• **Task statement**: Only the lines from the one that contains "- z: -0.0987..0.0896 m" through the last line of the data below should be duplicated, exactly and without pictures.

• **Data segment**:
<<<<

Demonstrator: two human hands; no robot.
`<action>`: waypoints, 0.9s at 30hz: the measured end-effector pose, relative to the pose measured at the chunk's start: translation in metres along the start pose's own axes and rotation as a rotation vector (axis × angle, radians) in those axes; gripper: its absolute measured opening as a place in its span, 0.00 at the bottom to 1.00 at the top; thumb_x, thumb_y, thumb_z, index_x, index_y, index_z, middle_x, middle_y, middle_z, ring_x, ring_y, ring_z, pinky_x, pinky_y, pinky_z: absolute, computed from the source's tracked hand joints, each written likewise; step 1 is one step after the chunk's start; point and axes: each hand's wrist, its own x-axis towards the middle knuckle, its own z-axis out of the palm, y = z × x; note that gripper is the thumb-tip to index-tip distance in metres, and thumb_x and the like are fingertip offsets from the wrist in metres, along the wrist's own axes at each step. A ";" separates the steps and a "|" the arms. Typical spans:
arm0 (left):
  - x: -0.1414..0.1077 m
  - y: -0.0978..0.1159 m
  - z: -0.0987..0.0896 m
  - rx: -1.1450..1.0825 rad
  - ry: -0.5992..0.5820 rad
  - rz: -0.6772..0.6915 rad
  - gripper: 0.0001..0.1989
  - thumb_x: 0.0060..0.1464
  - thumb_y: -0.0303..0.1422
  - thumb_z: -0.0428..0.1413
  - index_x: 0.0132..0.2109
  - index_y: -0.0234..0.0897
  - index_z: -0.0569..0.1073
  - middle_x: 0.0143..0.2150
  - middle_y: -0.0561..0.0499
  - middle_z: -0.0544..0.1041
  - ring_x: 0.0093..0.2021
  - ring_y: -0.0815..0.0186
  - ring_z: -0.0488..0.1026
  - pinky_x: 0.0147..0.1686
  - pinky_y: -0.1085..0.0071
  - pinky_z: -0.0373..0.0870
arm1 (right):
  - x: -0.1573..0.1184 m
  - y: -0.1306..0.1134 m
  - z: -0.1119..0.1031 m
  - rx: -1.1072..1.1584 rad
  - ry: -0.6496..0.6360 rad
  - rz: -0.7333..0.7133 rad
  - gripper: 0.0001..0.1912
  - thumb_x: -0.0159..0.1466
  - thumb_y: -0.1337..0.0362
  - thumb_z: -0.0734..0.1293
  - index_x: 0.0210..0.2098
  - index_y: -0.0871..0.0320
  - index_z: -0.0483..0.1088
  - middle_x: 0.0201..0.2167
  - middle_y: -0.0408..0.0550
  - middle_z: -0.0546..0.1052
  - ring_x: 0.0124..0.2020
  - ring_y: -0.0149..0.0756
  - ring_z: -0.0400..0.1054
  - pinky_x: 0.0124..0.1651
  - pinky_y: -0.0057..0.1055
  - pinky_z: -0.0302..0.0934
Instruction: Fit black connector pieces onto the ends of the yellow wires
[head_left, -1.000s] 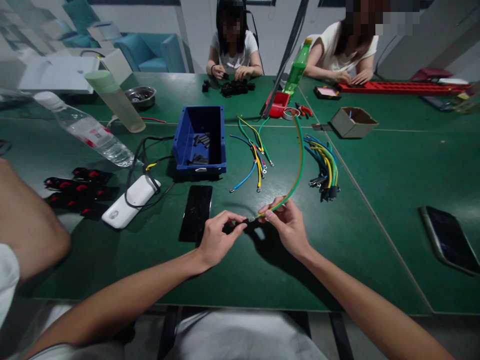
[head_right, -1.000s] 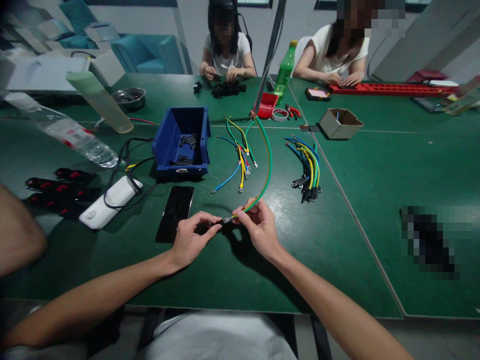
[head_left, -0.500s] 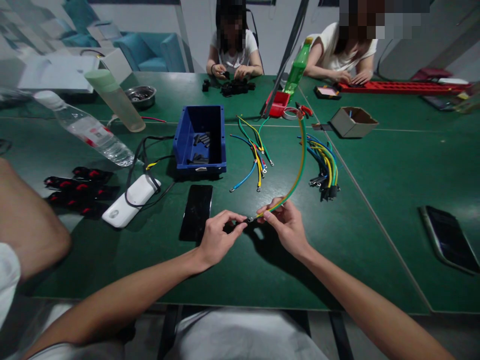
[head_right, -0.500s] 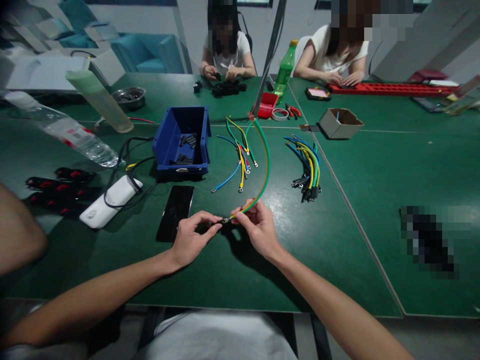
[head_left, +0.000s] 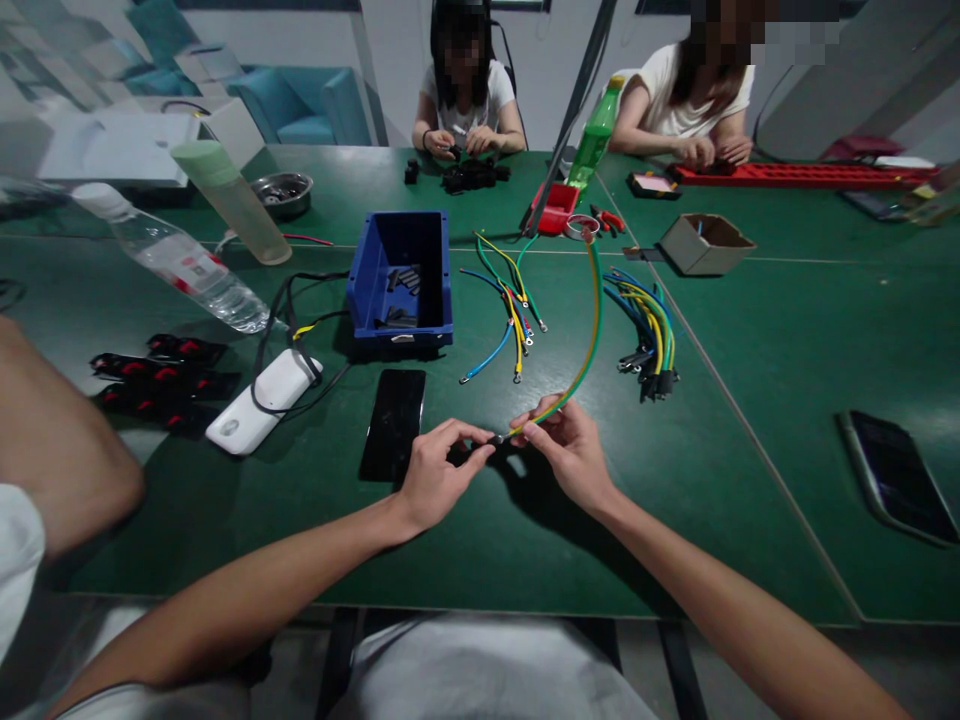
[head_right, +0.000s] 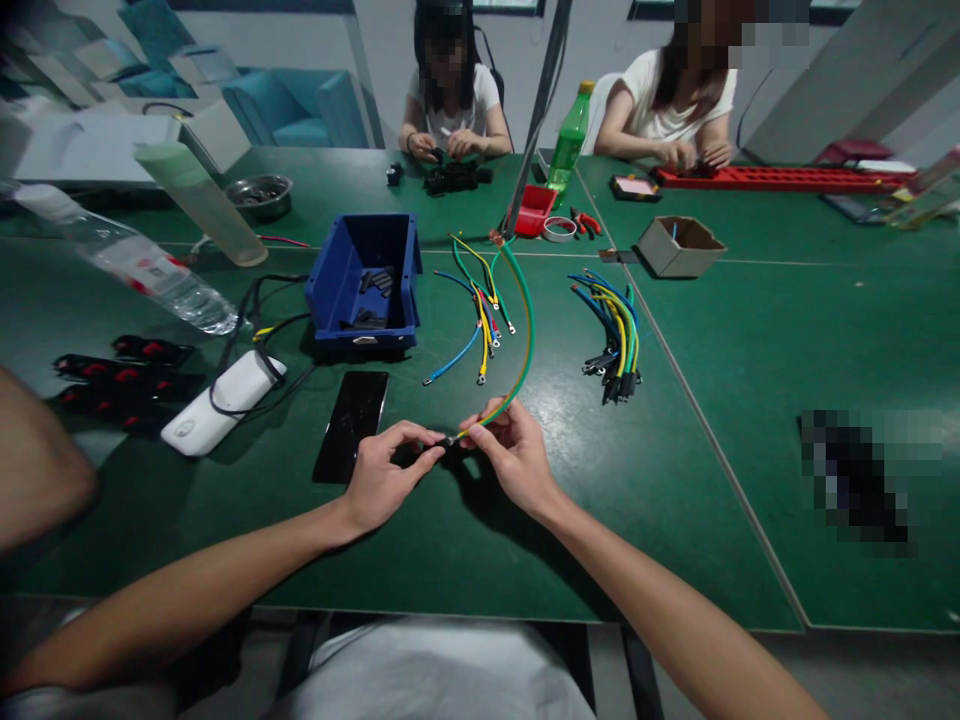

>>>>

• **Answer for this exercise**:
  - z: -0.0987..0.0896 m
  - rx: -1.1450..1.0825 rad
  - ry: -0.5992..0.5820 rad
  - rz: -0.6772..0.6915 rad
  - gripper: 0.0001..0.1989
  - thumb_x: 0.0060..0.1464
  - thumb_y: -0.0303..0.1422
  - thumb_z: -0.0428..0.1413
  - index_x: 0.0132..0.2109
  - index_y: -0.0234..0.0897
  - index_z: -0.0569..0.1073
  - middle_x: 0.0143..0.2150
  - middle_y: -0.0561..0.0499
  - middle_z: -0.0544..0.1041
  - ring_x: 0.0093..0.2021
  - ring_y: -0.0815..0.0186
  - ring_z: -0.0488..0.1026
  - pinky_x: 0.0147..0.1686
  - pinky_y: -0.1085..0.0071
  - pinky_z: -0.0373..0.0870
arm1 (right):
  - x: -0.1573..0.1184 m
  - y: -0.1306..0.1134 m
  - z: -0.1119..0.1031 m
  - rx: -1.1072..1.1584 rad
  - ry: -0.6496..0.6360 rad
  - rz: -0.7333..0.7133 rad
  - gripper: 0.0001..0.1912
  - thumb_x: -0.0159..0.1466
  - thumb_y: -0.1337..0.0362
  - thumb_z: -0.0734..0.1293
  - index_x: 0.0210..0.2098
  - index_y: -0.0871..0.0320
  - index_z: -0.0483..0.1088
  - middle_x: 0.0201..0.2167
  - middle_y: -0.0408..0.0550
  - middle_z: -0.0546..0.1052
  - ring_x: 0.0124..0.2020
  - ring_y: -0.0149..0.0756
  - ring_z: -0.0400..0.1054
  - pinky_x: 0.0124..0.1651
  - pinky_y: -0.0057..0.1055
  - pinky_z: -0.0302..0.0934
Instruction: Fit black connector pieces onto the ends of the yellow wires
[head_left, -1.000s] 
[head_right, -1.000s] 
[head_left, -0.500s] 
[head_right, -0.500s] 
[head_left, +0.000s] 
[head_right, +0.000s] 

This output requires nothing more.